The investigation of the IIb and Pb-chalcogenides requires relativistically corrected ab initio calculations based on Many Body Perturbation or Coupled Cluster theory. In general, this implies difficult and costly calculations, which we will circumvent by using our methods –based on the regular approximation (RA) [5] to the exact relativistic Hamiltonian and the Normalized Elimination of the Small Component (NESC) approach. [6-12] Originally, the RA [5] suffered from a) a gauge dependence problem, b) the fact that it could only be applied in a numerical fashion at the DFT level of theory, and c) that its extension to the exact Dirac description was unclear.

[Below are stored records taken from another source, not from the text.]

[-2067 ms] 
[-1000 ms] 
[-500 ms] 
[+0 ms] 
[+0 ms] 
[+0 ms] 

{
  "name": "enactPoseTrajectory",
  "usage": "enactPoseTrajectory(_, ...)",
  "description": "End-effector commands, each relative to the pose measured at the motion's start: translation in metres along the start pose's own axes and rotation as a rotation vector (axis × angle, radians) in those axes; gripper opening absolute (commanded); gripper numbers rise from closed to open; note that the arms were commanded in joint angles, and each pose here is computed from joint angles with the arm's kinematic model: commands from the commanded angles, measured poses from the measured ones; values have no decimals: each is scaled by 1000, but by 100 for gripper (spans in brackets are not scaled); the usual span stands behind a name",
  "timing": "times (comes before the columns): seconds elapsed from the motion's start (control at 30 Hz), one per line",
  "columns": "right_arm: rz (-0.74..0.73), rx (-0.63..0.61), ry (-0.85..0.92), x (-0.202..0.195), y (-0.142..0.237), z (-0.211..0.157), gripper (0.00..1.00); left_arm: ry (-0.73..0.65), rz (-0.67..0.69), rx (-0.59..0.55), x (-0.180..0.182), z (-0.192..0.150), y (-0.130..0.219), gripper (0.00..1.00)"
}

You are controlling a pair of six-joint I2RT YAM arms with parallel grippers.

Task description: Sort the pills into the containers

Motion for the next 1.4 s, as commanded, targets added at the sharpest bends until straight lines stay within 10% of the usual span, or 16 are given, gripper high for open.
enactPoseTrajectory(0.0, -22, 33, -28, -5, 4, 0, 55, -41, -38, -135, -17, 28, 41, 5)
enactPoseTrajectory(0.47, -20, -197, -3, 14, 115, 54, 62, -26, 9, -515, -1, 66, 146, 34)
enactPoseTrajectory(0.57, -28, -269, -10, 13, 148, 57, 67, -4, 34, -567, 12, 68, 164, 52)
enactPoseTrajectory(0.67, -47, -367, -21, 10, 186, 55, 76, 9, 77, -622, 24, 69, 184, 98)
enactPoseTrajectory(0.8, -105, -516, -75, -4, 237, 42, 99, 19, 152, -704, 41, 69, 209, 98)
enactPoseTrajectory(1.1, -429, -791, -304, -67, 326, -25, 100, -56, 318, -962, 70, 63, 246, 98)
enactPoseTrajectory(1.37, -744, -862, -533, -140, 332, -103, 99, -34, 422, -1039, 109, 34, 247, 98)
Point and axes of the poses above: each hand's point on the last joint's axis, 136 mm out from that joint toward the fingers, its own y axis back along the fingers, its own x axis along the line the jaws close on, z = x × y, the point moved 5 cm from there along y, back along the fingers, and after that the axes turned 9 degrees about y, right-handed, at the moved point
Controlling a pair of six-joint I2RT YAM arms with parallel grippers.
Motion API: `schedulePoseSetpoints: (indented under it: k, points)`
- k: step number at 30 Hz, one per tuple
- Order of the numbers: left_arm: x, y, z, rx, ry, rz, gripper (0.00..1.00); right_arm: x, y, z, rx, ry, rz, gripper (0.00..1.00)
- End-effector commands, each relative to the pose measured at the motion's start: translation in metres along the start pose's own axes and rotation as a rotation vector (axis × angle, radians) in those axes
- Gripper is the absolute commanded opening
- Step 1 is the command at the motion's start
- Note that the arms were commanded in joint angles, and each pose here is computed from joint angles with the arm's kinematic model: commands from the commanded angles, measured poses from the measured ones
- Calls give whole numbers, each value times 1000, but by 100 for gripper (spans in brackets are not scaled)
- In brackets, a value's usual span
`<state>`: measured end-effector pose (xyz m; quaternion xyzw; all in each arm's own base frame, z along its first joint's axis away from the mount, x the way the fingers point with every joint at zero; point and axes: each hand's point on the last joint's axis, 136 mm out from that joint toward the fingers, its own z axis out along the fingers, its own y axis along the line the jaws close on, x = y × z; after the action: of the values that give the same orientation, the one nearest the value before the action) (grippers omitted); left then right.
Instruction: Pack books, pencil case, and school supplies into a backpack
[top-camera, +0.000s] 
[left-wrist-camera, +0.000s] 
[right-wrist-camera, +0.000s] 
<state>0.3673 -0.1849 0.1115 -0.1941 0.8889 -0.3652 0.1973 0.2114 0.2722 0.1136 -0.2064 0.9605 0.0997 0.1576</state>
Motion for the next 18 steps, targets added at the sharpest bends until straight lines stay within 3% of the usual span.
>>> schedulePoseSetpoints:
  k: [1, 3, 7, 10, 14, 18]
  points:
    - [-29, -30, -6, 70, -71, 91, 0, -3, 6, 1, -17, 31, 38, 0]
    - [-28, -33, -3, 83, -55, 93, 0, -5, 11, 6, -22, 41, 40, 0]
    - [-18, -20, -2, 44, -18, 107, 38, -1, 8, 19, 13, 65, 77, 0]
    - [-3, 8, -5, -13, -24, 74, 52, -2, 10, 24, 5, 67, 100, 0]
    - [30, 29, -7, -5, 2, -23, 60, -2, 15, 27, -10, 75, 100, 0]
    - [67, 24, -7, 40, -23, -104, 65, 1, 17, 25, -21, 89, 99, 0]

We were able to improve the RA in an elementary way by a) solving the gauge dependence problem, [12] b1) deriving for the first time a compact analytical representation of the RA that makes its applicable to all wave function (Hartree Fock, Configuration interaction, Many Body Perturbation theory, Complete Active Space SCF, Coupled Cluster with single, double, and triple excitations, etc.) and density functional methods (LDA, GGA, hybrid XC, CASDFT), [8] b2) deriving analytical energy derivatives within these methods for property calculations, [8] and c) demonstrating that the RA leads in higher order directly to the NESC method [10,11] and thereby to the exact Dirac result for a given level of correlation corrections. We programmed the following new methods (from less to more accurate): matrix-ZORA (zeroth order RA), ZORA-GI (gauge independent ZORA), matrix-IORA (infinite order RA), IORA-GI, IORAmm (IORA with metric matrix), scaled IORA, and NESC-SORA (NESC with the second order regular approximation). [6-12] NESC-SORA leads to results close to the exact Dirac values and is more accurate than fifth order DKH (Douglas-Kroll-Hess) theory where we obtain this accuracy at less than 50% of the cost of fifth order DKH. [11].